_Problem requirements_:
What you write must match, character for character, the lines from the one with "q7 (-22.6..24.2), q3" down to the one with "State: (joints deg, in" in the listing below, minus its pictures.

_Dataset excerpt_:

_ _ _

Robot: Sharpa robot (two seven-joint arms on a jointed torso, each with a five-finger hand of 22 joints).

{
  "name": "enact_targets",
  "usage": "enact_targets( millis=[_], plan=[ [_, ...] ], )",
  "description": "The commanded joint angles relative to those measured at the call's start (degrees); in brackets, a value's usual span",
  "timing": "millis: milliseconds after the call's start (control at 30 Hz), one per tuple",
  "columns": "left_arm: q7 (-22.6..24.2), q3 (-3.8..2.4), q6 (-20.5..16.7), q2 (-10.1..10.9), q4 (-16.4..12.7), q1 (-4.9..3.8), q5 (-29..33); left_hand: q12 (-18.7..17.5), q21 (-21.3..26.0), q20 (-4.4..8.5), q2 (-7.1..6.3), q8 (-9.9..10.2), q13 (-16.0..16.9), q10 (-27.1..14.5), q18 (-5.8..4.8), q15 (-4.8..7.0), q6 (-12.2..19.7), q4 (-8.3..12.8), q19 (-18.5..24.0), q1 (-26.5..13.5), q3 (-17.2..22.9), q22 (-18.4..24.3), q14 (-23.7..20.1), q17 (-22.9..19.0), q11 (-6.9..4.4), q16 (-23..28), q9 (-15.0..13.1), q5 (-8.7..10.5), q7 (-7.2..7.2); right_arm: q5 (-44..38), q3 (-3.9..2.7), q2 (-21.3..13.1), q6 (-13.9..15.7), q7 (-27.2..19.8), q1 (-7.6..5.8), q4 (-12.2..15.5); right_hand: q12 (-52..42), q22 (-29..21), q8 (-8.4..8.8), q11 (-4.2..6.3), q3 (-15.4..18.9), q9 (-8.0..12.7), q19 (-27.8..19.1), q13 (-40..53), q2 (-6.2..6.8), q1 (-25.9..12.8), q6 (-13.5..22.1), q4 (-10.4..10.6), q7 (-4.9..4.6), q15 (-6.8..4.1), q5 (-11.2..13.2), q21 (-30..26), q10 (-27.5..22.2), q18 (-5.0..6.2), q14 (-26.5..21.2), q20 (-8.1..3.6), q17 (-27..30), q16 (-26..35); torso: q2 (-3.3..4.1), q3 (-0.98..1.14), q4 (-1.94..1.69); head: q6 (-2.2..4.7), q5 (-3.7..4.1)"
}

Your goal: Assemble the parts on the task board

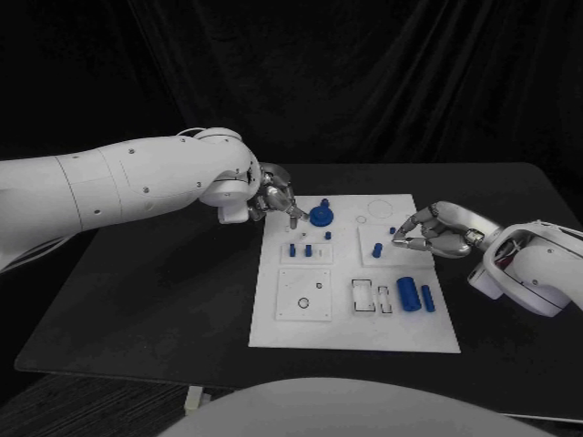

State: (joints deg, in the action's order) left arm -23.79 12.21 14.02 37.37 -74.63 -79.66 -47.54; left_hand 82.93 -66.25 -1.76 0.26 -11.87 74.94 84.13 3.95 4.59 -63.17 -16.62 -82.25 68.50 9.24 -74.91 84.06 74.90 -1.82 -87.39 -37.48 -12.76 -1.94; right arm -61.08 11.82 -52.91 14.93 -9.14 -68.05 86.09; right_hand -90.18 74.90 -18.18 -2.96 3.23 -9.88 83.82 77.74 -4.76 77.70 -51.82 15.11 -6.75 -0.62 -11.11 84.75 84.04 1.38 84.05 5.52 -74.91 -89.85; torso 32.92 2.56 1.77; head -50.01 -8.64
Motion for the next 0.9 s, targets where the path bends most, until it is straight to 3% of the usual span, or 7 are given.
enact_targets(
  millis=[33, 267, 467, 700, 900],
  plan=[
    [-1.64, -0.05, 0.43, -0.45, 0.22, 0.57, -1.81, 0.44, -0.42, 0.07, -0.6, -0.39, 9.98, 2.58, 0.34, 0.28, -0.49, 0.15, -0.26, 0.42, -0.42, -9.5, 5.09, 13.55, -0.41, -0.21, -0.03, -0.15, 0.11, 1.28, -0.03, 0.11, 0.75, -1.11, 0.17, -0.05, 0.18, 13.22, -0.21, 0.56, -0.28, -0.05, 2.96, 12.26, -0.23, 0.58, -0.38, -0.19, 0.19, -0.52, -1.1, 0.24, 5.96, 0.06, 5.95, -0.3, -15.09, -0.15, 0.01, -0.03, 0.0, 0.01, -0.12],
    [-4.23, -0.05, 1.55, -1.47, 1.4, 1.82, -2.36, 0.63, -0.74, 0.28, -1.03, -1.09, 10.09, 2.67, 0.3, 0.49, -0.69, 0.36, -0.38, 1.77, -0.59, -9.53, 5.1, 13.53, -0.64, -0.21, -0.07, 1.15, 0.35, 1.41, -0.03, 0.21, 0.32, -0.87, 0.37, -0.13, 0.18, 13.2, -0.17, 0.59, -0.37, -0.04, 2.94, 12.26, -0.27, 1.11, -0.31, -0.44, 0.2, -0.55, -1.68, 0.19, 5.96, 0.07, 5.95, -0.34, -15.09, -0.15, 0.01, 0.06, -0.01, 0.01, -0.05],
    [-6.76, -0.05, 2.79, -2.19, 2.41, 2.35, -2.95, 0.49, -0.76, 0.42, -1.15, -1.08, 9.96, 2.57, 0.3, 0.6, -0.32, 0.69, -0.37, 3.57, -0.3, -9.5, 4.99, 13.3, -0.69, 0.09, 0.39, -0.83, 0.36, 1.44, -0.03, 0.25, -0.03, -0.67, 0.66, -0.16, 0.18, 13.19, -0.12, 0.63, -0.71, -0.04, 2.92, 12.26, -0.23, 2.51, -0.23, -1.33, 0.23, -0.6, -3.56, 0.17, 5.96, 0.07, 5.95, -0.41, -15.09, -0.15, -0.05, 0.06, -0.03, 0.01, -0.16],
    [-8.5, -0.05, 3.47, -3.15, 3.78, 2.76, -3.67, 0.45, -0.83, 0.44, -1.19, -1.23, 9.93, 2.55, 0.29, 0.61, -0.49, 0.8, -0.39, 3.89, -0.26, -9.51, 4.96, 13.25, -0.72, 0.17, 0.42, -1.1, 0.41, 1.44, -0.03, 0.4, -0.32, -0.55, 1.01, -0.34, 0.18, 13.16, -0.08, 0.63, -0.82, -0.04, 2.87, 12.26, -0.19, 3.04, -0.17, -1.68, 0.23, -0.6, -4.14, 0.09, 5.96, 0.1, 5.95, -0.42, -15.09, -0.15, -0.06, 0.04, -0.01, 0.01, -0.24],
    [-8.74, -0.05, 3.81, -3.97, 4.92, 3.07, -3.82, 0.42, -0.68, 0.56, -1.49, -2.74, 9.89, 2.52, 0.34, 0.76, -1.46, 0.95, -0.33, 4.43, -0.57, -9.46, 4.95, 13.2, -0.97, 0.21, -0.44, -0.66, 0.78, 1.44, -0.03, 0.49, -0.52, -0.42, 1.17, -0.44, 0.18, 13.14, -0.06, 0.64, -0.87, -0.03, 2.82, 12.26, -0.16, 3.28, -0.15, -1.85, 0.23, -0.6, -4.31, 0.02, 5.96, 0.12, 5.95, -0.42, -15.09, -0.15, -0.08, 0.05, 0.01, 0.01, -0.21]
  ],
)
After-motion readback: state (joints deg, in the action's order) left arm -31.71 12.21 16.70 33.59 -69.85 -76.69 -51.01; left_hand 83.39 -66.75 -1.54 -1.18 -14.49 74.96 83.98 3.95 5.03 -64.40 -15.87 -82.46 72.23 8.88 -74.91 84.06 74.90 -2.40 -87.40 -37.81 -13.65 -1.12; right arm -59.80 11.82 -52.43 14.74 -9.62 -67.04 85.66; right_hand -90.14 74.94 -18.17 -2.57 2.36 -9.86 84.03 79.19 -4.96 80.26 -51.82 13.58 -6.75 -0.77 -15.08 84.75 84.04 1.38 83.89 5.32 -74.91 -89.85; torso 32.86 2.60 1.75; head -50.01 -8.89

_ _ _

_Exercise answer_:
  "columns": "left_arm: q7 (-22.6..24.2), q3 (-3.8..2.4), q6 (-20.5..16.7), q2 (-10.1..10.9), q4 (-16.4..12.7), q1 (-4.9..3.8), q5 (-29..33); left_hand: q12 (-18.7..17.5), q21 (-21.3..26.0), q20 (-4.4..8.5), q2 (-7.1..6.3), q8 (-9.9..10.2), q13 (-16.0..16.9), q10 (-27.1..14.5), q18 (-5.8..4.8), q15 (-4.8..7.0), q6 (-12.2..19.7), q4 (-8.3..12.8), q19 (-18.5..24.0), q1 (-26.5..13.5), q3 (-17.2..22.9), q22 (-18.4..24.3), q14 (-23.7..20.1), q17 (-22.9..19.0), q11 (-6.9..4.4), q16 (-23..28), q9 (-15.0..13.1), q5 (-8.7..10.5), q7 (-7.2..7.2); right_arm: q5 (-44..38), q3 (-3.9..2.7), q2 (-21.3..13.1), q6 (-13.9..15.7), q7 (-27.2..19.8), q1 (-7.6..5.8), q4 (-12.2..15.5); right_hand: q12 (-52..42), q22 (-29..21), q8 (-8.4..8.8), q11 (-4.2..6.3), q3 (-15.4..18.9), q9 (-8.0..12.7), q19 (-27.8..19.1), q13 (-40..53), q2 (-6.2..6.8), q1 (-25.9..12.8), q6 (-13.5..22.1), q4 (-10.4..10.6), q7 (-4.9..4.6), q15 (-6.8..4.1), q5 (-11.2..13.2), q21 (-30..26), q10 (-27.5..22.2), q18 (-5.0..6.2), q14 (-26.5..21.2), q20 (-8.1..3.6), q17 (-27..30), q16 (-26..35); torso: q2 (-3.3..4.1), q3 (-0.98..1.14), q4 (-1.94..1.69); head: q6 (-2.2..4.7), q5 (-3.7..4.1)"
}

Your goal: Assemble the parts on the task board


State: (joints deg, in the action's order) left arm -23.79 12.21 14.02 37.37 -74.63 -79.66 -47.54; left_hand 82.93 -66.25 -1.76 0.26 -11.87 74.94 84.13 3.95 4.59 -63.17 -16.62 -82.25 68.50 9.24 -74.91 84.06 74.90 -1.82 -87.39 -37.48 -12.76 -1.94; right arm -61.08 11.82 -52.91 14.93 -9.14 -68.05 86.09; right_hand -90.18 74.90 -18.18 -2.96 3.23 -9.88 83.82 77.74 -4.76 77.70 -51.82 15.11 -6.75 -0.62 -11.11 84.75 84.04 1.38 84.05 5.52 -74.91 -89.85; torso 32.92 2.56 1.77; head -50.01 -8.64

That is the complete output for this exercise.